The filmmaker describes his new movie as a “spiritual sequel” to “Dazed and Confused," this time with college baseball players sewing their wild oats.
'Everybody Wants Some!!': Richard Linklater's failed baseball career led him to filmmaking
The new film “Everybody Wants Some!!” has been dubbed a spiritual sequel to Richard Linklater’s classic 1993 film, “Dazed and Confuzed.” In Linklater’s new film, he returns to Texas — this time in 1980 — to follow a group of college baseball players living together during those reckless days of sex and drugs before the onset of AIDS and the Reagan era.
The film is a somewhat uncensored view of college life — lots of drugs, sex and uninhibited fun.
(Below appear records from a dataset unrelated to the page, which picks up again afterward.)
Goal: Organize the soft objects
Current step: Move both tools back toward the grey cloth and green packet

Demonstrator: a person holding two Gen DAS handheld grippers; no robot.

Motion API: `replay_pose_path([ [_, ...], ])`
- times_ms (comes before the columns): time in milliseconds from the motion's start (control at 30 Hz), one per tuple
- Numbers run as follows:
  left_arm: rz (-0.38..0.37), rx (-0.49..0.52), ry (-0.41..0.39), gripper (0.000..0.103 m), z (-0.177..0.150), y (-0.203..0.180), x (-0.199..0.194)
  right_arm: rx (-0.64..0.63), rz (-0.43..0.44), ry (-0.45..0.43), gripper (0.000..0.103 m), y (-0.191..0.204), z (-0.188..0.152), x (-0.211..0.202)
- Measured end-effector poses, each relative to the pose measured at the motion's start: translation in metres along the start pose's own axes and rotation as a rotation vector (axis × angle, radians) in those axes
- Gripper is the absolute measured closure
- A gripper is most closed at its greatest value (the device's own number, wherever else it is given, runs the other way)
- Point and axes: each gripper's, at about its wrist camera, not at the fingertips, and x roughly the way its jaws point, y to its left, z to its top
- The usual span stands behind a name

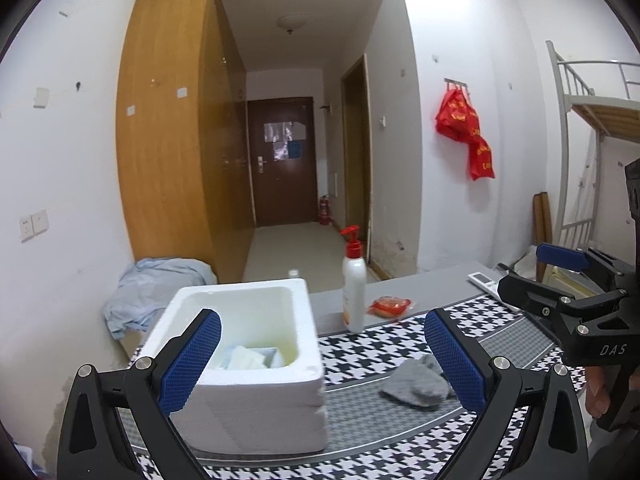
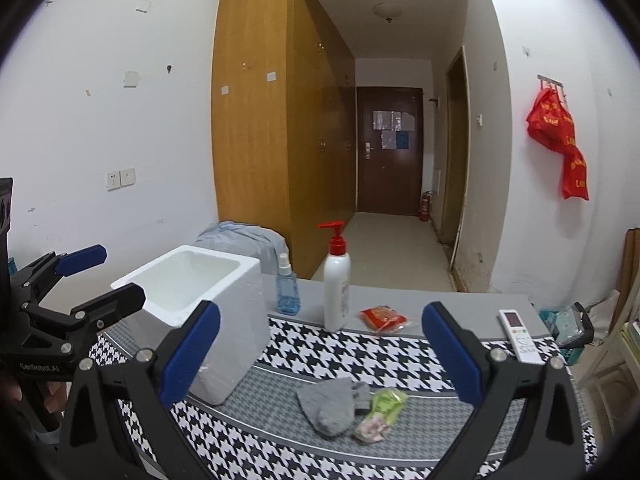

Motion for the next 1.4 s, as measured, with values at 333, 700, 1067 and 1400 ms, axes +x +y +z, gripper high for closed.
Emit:
replay_pose_path([
  [333,-0.042,0.012,0.011,0.001,-0.004,-0.016,0.007,0.03,-0.032,-0.006,0.001,-0.017,-0.012,-0.013],
  [700,-0.101,0.0,0.024,0.001,-0.019,-0.028,0.014,0.034,-0.057,0.001,0.001,-0.025,-0.024,-0.014],
  [1067,-0.12,0.007,0.03,0.001,-0.027,-0.038,0.021,0.062,-0.068,0.014,0.001,-0.035,-0.04,-0.018],
  [1400,-0.141,0.012,0.066,0.001,-0.036,-0.05,0.032,0.068,-0.091,0.045,0.001,-0.041,-0.054,-0.015],
])
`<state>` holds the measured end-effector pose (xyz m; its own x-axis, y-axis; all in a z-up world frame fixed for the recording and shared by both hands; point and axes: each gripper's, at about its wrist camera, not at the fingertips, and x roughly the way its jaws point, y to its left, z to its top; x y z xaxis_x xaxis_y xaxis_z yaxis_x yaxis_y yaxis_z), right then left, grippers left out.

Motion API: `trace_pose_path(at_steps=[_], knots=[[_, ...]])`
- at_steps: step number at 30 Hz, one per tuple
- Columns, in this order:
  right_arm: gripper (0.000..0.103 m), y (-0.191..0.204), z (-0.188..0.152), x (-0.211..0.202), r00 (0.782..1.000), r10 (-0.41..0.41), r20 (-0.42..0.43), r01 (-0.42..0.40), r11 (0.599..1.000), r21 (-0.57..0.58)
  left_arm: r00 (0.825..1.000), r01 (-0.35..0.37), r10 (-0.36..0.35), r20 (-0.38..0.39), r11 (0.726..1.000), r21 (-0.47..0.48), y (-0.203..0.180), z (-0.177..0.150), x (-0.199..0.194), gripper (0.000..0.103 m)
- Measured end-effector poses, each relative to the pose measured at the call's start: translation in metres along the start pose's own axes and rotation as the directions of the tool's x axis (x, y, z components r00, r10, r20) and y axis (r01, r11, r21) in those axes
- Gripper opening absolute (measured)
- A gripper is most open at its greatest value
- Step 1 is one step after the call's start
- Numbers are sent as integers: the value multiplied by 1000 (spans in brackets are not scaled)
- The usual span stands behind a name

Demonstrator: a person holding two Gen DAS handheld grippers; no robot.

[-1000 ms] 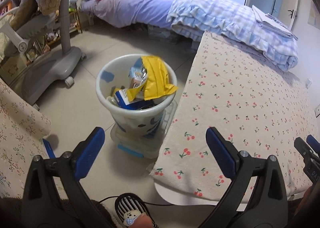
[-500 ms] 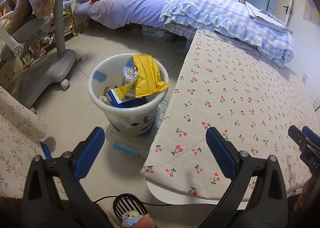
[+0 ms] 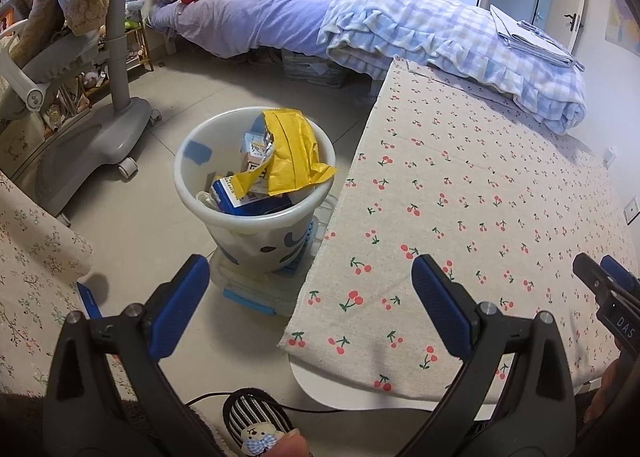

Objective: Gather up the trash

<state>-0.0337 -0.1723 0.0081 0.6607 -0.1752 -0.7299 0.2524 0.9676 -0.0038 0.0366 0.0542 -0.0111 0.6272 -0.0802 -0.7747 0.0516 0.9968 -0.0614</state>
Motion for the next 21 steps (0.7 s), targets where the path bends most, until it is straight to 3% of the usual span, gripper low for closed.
trace_pose_path(at_steps=[21], knots=[[82,-2,0,-1,1000,-1,5,1,1000,11,1000,2,-2,-1,1000,4,0,0,0,101]])
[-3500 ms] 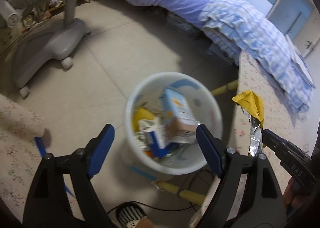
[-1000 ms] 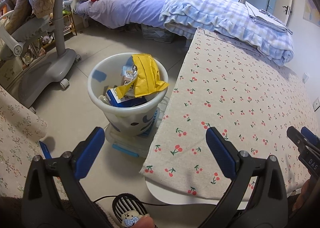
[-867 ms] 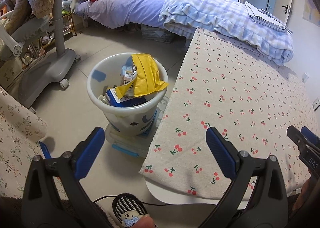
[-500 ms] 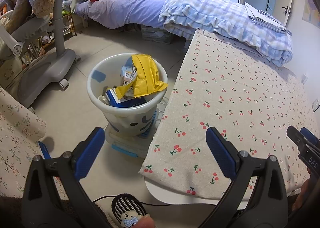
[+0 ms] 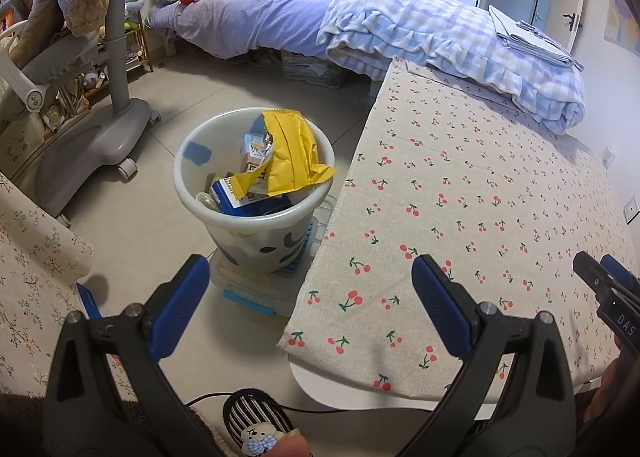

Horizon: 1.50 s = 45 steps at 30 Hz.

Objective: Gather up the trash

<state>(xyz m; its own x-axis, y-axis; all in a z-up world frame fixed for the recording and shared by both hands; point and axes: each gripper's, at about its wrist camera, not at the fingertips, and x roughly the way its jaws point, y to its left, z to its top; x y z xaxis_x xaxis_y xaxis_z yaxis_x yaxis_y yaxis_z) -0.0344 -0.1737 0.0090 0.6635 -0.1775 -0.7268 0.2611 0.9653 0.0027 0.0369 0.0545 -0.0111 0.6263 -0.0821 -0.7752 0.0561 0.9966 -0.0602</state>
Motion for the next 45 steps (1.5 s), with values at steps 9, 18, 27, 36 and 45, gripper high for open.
trace_pose_path(at_steps=[9,18,27,36,45], knots=[[82,0,0,-2,1000,0,7,0,1000,4,1000,-1,1,5,1000,-2,-1,2,-1,101],[82,0,1,-3,1000,-1,12,1,1000,7,1000,0,0,8,1000,-3,-1,1,-1,101],[82,0,2,-3,1000,1,12,-1,1000,6,1000,-2,2,4,1000,-3,-2,1,0,101],[82,1,1,-3,1000,-1,13,1,1000,6,1000,-1,1,9,1000,-1,-2,1,0,101],[82,1,1,-3,1000,-1,13,1,1000,6,1000,1,-1,10,1000,-2,-3,1,-1,101]])
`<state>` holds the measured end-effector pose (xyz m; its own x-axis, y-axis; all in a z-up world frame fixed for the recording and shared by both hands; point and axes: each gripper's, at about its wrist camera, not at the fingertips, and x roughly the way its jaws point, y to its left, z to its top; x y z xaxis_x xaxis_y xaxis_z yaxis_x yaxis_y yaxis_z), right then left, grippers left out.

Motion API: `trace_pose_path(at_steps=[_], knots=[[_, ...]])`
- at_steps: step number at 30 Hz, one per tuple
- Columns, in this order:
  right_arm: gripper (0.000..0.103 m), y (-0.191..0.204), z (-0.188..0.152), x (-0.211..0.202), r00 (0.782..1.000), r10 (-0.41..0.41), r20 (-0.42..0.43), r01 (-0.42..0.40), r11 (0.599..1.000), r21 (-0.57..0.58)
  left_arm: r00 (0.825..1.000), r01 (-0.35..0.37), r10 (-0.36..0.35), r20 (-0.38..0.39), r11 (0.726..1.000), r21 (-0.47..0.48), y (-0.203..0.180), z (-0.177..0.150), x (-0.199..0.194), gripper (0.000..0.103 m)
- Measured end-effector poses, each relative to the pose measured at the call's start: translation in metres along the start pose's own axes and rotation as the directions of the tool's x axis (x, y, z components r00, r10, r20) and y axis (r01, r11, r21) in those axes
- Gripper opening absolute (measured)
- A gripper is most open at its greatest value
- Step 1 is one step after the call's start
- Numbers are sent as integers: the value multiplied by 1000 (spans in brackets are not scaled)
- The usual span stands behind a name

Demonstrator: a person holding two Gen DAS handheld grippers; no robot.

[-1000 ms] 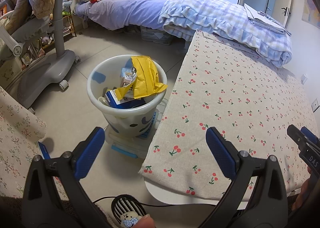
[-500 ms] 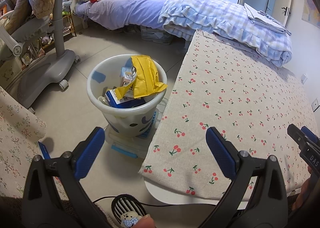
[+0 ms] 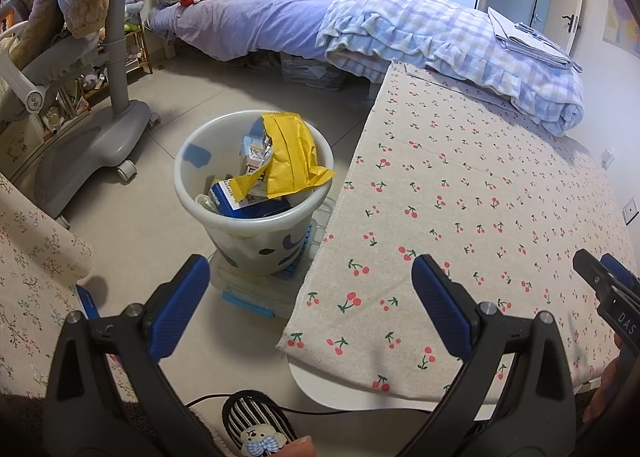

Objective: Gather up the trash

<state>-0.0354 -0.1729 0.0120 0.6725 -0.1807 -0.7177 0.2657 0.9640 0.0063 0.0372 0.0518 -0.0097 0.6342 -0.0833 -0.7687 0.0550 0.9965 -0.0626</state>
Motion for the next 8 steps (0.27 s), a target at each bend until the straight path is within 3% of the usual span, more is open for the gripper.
trace_pose_path(at_steps=[8], knots=[[82,-1,1,0,1000,11,-11,-11,1000,13,1000,13,-13,-15,1000,-3,1,0,0,101]])
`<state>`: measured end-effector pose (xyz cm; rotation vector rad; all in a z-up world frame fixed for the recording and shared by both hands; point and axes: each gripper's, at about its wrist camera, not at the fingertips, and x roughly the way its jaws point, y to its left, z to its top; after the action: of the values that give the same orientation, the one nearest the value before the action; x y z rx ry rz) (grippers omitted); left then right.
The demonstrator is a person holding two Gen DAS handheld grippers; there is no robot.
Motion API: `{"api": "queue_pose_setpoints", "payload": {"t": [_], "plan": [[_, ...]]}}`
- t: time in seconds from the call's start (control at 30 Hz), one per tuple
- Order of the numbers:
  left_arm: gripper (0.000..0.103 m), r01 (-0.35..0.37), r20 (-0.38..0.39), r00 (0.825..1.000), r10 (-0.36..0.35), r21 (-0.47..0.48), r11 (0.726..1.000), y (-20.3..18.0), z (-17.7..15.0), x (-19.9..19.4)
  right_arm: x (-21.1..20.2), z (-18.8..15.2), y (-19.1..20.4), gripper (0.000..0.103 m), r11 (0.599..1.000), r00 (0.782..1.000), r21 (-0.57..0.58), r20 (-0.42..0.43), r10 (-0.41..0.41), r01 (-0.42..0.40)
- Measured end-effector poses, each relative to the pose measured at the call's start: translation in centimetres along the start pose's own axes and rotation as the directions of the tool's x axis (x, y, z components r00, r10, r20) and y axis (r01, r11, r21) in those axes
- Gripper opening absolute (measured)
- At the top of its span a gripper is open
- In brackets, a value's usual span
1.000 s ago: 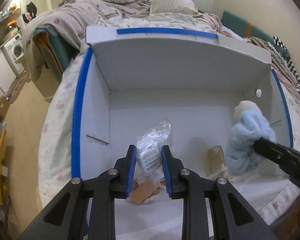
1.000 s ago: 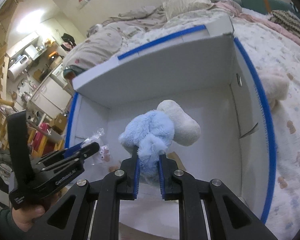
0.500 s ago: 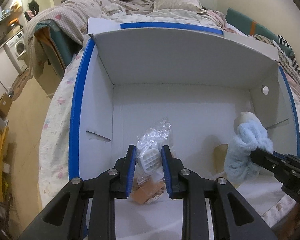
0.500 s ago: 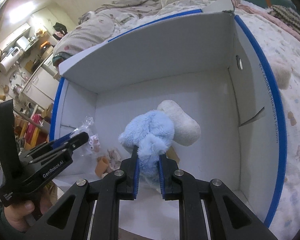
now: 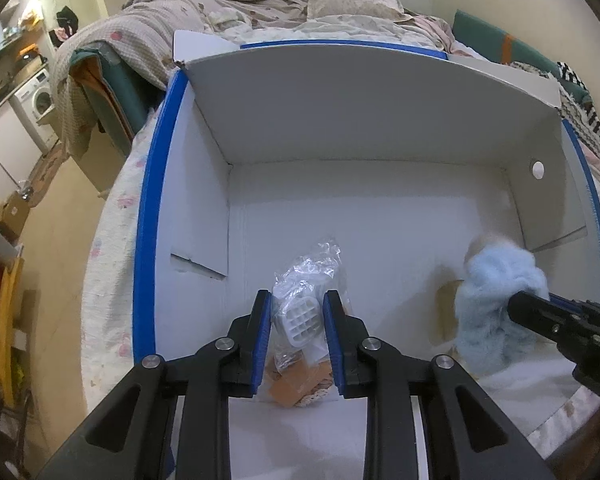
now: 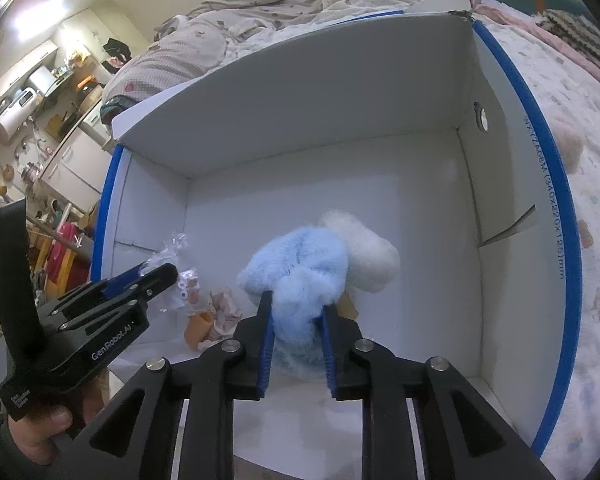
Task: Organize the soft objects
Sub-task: 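Open both tools to release the bag and plush, then lift away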
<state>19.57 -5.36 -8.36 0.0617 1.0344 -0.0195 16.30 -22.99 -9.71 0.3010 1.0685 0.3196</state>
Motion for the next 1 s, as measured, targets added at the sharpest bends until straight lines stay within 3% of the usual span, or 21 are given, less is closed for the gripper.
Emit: {"api": "queue_pose_setpoints", "payload": {"t": [0.13, 0.2, 0.23, 0.27, 0.37, 0.57, 0.8, 1.0], "plan": [[0.033, -0.028, 0.015, 1.0, 0.028, -0.002, 1.0, 0.0, -0.1, -0.3, -0.1, 0.0, 0.0, 0.032, 1.0, 1.0, 0.001, 0.005, 0.009, -0.009], [0.04, -0.026, 0.019, 0.999, 0.026, -0.005, 1.0, 0.2, -0.2, -0.4, -0.3, -0.1, 0.3, 0.044, 1.0, 1.0, -0.01, 0.015, 0.007, -0.007], [0.045, -0.023, 0.022, 0.999, 0.023, -0.009, 1.0, 0.3, -0.2, -0.4, -0.4, -0.1, 0.4, 0.063, 1.0, 1.0, -0.016, 0.021, 0.004, -0.003], [0.048, -0.024, 0.026, 0.999, 0.024, -0.012, 1.0, 0.4, -0.1, -0.6, -0.5, 0.0, 0.5, 0.076, 1.0, 1.0, -0.021, 0.03, 0.0, 0.001], [0.058, -0.02, 0.046, 0.999, 0.021, -0.021, 1.0, 0.6, -0.2, -1.1, -0.9, 0.1, 0.7, 0.077, 0.999, 0.999, -0.032, 0.053, -0.003, 0.005], [0.058, -0.061, 0.086, 0.994, 0.06, 0.004, 0.998, 0.3, -0.3, -2.2, -0.9, 0.2, 0.5, 0.078, 1.0, 0.998, -0.024, 0.056, -0.019, 0.02], [0.058, -0.005, 0.121, 0.993, 0.006, -0.008, 1.0, 1.1, -0.6, -4.1, -2.1, -0.4, 0.4, 0.078, 0.999, 0.995, -0.005, 0.089, -0.039, 0.04], [0.058, -0.003, 0.143, 0.99, 0.007, -0.024, 1.0, 1.9, -1.5, -6.4, -3.8, -1.4, 0.2, 0.078, 0.999, 0.991, 0.015, 0.126, -0.046, 0.045]]}}
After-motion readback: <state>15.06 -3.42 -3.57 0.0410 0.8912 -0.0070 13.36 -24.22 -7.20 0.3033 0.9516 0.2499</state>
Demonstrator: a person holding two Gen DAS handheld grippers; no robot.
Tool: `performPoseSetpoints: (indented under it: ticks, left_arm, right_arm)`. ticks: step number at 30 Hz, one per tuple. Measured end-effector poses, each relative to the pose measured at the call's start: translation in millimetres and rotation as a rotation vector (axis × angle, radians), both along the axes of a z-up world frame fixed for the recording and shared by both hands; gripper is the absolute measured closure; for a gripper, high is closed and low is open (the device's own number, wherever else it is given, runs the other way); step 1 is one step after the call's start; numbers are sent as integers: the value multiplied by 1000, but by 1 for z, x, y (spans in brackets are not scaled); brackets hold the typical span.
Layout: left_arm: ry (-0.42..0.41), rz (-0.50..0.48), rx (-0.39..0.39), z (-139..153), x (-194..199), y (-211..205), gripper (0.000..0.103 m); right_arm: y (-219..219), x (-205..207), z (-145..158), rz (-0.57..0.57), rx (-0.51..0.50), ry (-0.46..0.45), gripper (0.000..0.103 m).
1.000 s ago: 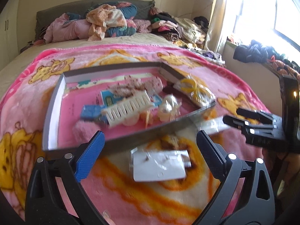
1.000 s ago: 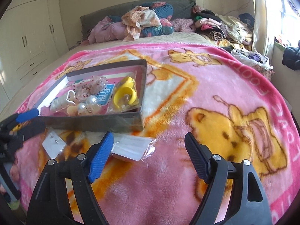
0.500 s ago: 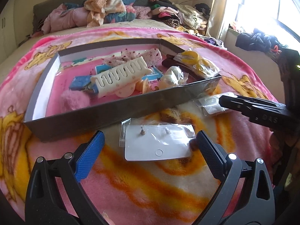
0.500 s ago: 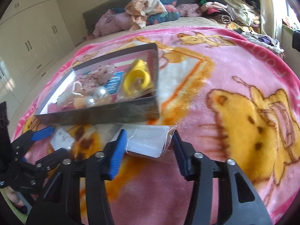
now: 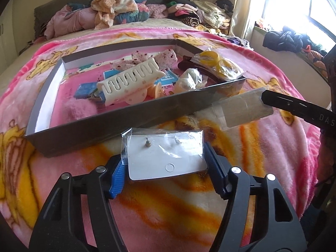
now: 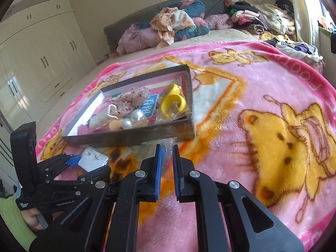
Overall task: Organize jewelry
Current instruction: 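Grasp the white earring card with the left tool while the right tool grasps the white packet, then carry the earring card and white packet into the tray and open both tools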
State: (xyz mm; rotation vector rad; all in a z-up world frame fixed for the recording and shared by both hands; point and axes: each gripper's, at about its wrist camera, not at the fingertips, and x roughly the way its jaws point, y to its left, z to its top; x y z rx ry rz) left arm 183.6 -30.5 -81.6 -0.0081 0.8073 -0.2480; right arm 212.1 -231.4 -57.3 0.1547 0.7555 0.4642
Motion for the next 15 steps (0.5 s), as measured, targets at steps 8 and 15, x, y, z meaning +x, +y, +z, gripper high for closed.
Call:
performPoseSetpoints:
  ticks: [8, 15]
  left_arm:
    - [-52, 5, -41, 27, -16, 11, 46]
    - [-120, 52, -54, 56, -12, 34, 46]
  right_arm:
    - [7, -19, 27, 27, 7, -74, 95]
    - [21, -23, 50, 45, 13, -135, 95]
Linklater wrote much of this screenplay during the filming of his 12-year project, “Boyhood.” Before shooting the film, the cast spent three weeks living together on “The Ranch” — Linklater’s property outside of Austin — so they could form the bond that’s apparent in the film.
The Frame's John Horn spoke with director Richard Linklater about how working on the film during "Boyhood" affected the way this movie turned out, and how he might have become a professional baseball player instead of a filmmaker.
INTERVIEW HIGHLIGHTS
In a very early incarnation of this movie, I had a long first draft that covered the whole freshman year from Jake's perspective, the lead character. So it went all the way to the end of the [baseball] season. But it was about 180 pages. Then I was able to distill it and say everything I wanted to say in that first weekend ... That was the breakthrough, when I conceived of it being this one long party before classes start.
It's easy to feel that this movie is related to "Dazed and Confused," but I want to talk about its relationship to "Boyhood." Did the making of "Boyhood" influence this film?
Yeah, those are both equally valid. To me, this is clearly the spiritual sequel to "Dazed and Confused." Four years later, if you think of the young guy, Mitch, going off to college — this is his world. But to me, it's almost more interesting as a continuation to "Boyhood." And its relationship to "Boyhood" is kind of complex. I conceived of both films around the same time, and even though I made "Boyhood" every year throughout the way, this was being kind of conceived and written. Both of them influence each other. I always figured "Boyhood" would end with [the main character] going off to college. And this movie picks up right where it leaves off.
In a way, "Everybody Wants Some!!" is a continuation of "Boyhood." Very different character, for sure, but it is related.
So if a filmmaker makes a movie about, say, Navy SEALs, they may send their actors to bootcamp. When you're making a movie about college in the 1980s and you're working with contemporary actors, how do you put them in the mindset of what it was like to be in school in that era?
Well, you do your own kind of bootcamp. It's probably more fun than Navy SEAL training. But you are dialing on the period details to the most accurate degree possible. The movie's so much about bonding and camaraderie among the teammates. So [the cast] all lived together. I [had] this bunkhouse for them. Because the film is asking you to believe that some of these guys really know each other well. I don't know how you could fake that. And that's when I discovered what the movie wanted to be based on the people who were in it. I'm most interested in where that movie could go based on the personalities involved.
You played baseball in college. Had you been a slightly better baseball player, and maybe not found playwriting or theater, would you have become a filmmaker?
I don't think so. Had I been signed out of high school like a few of my friends, I might have had a chance to play minor league ball. But I think ultimately it would have slowed me down. I was 20 when I really got into film and started watching movies. Say I was 25 — I don't know if at that age you can totally start again with the same youthful openness and lack of connection with the world.
So yeah, to answer your question, I don't think I would have. I don't think I would have gotten to put in those years watching movies, reading, writing, studying — just obsessed with my own art form. You know, the Malcolm Gladwell thing — put in your 10,000 hours. That was a good time for me to put in those years and years of film freakdom ... anything other than that would have really gotten in the way and probably prevented it.
I had a high school teammate who was in the NFL. We talk, and he did it backwards. He accomplished so much so early in his life — earned so much money and had a professional career. Then that's over in your 30s. Around the age that I was really just getting going in the arts. We had a flip-flop. Like, I had nothing to show for myself my entire 20s. But I built a foundation under me that, to this day, I draw upon.
It's funny. It can be a kind of curse to be good at something [when you're] young. Because everyone around you thinks that's what you should do. And sometimes that's not what the person's really meant to do. It's interesting to watch people who've had athletic careers — what they do after. Some are pretty sad, some get satisfaction in something they find meaning in. But it's a struggle. What are you going to do?
"Everybody Wants Some!!" is currently in theaters.